Or, perhaps the RocketRaid card can not 'let go', and so this never gets back to the hptrr driver.

I will ask the contact in the man page for hptrr to look at this, and maybe HighPoint to take a look at this.


----------



## johnedstone (Jun 18, 2010)

*Solved - HighPoint supplied 2 packages*

This has been fixed.
I ask http://www.highpoint-tech.com to take a look at this thread.

And after some discussion w/ them, they sent two packages,

 hptraidconf-3.4-1.tbz
 hptsvr-3.13-6.tbz

and a Readme and a pdf.

These packages provided a cli tool (I believe they also have a gui, and a web version) that allows me to 'unplug' the eSATA.

There is a lot of other functionality, e.g. creating raid arrays, with these packages, but I am only using them to 'unplug' the eSATA.

Together with their command line interface, and camcontrol I was able to cleanly unplug the eSATA.  It is also useful, of course to watch /var/log/messages at every step of the way.
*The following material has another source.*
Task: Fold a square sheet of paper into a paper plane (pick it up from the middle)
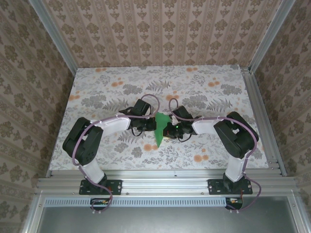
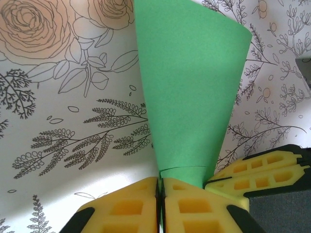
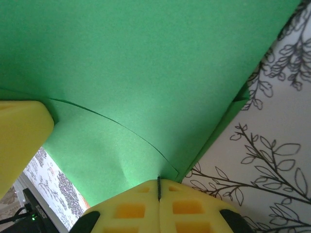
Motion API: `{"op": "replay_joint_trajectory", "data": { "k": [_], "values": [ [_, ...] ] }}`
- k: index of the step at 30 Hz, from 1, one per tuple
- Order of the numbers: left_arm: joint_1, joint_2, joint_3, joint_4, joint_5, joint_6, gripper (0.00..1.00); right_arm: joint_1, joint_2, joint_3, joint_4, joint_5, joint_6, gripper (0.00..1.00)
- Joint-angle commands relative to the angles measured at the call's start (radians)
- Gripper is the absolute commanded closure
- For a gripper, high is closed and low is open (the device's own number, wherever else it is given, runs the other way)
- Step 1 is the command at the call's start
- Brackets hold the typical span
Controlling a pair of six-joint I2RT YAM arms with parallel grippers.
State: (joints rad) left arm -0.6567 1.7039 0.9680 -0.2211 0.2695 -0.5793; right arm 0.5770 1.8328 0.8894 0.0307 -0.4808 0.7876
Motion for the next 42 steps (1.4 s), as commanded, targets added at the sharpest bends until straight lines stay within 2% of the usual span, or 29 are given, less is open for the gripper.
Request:
{"op": "replay_joint_trajectory", "data": {
  "k": [1,6,11,21,22,25,29,34,42],
  "values": [
    [0.003,-0.041,0.007,-0.026,0.030,0.013,0.85,0.006,0.032,0.011,-0.073,0.053,-0.024,0.92],
    [0.003,-0.071,-0.001,-0.038,0.029,0.013,0.80,0.006,0.033,0.009,-0.090,0.065,-0.034,0.93],
    [0.003,-0.096,-0.021,-0.039,0.040,0.012,0.79,0.006,0.033,0.011,-0.096,0.067,-0.039,0.93],
    [-0.001,-0.071,-0.011,-0.039,0.060,0.022,0.91,0.006,0.026,0.009,-0.095,0.065,-0.036,0.93],
    [-0.001,-0.066,-0.006,-0.049,0.058,0.027,0.91,0.006,0.026,0.010,-0.094,0.065,-0.036,0.93],
    [-0.002,-0.076,0.001,-0.104,0.003,0.051,0.75,0.006,0.028,0.007,-0.091,0.064,-0.036,0.93],
    [0.003,-0.085,-0.025,-0.096,-0.029,0.039,0.68,0.006,0.029,0.005,-0.086,0.060,-0.034,0.93],
    [0.005,-0.040,-0.061,0.022,0.038,-0.018,0.67,0.006,0.026,0.002,-0.089,0.060,-0.034,0.94],
    [0.004,-0.023,-0.069,0.051,0.040,-0.033,0.68,0.003,0.020,-0.007,-0.085,0.059,-0.032,0.94]
  ]
}}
Here's an example of plugging in and unplugging an eSATA
I've intermixed their command line tool with the OS commands, in the order I ran them.

Watch da2 (WDC WD10EALS-00Z8A0) apppear, and then disappear.  I will not post /var/log/messages, but it showed no errors.

The eSATA was first powered on (AC), then plugged into the eSATA connection.  Then the following commands were run.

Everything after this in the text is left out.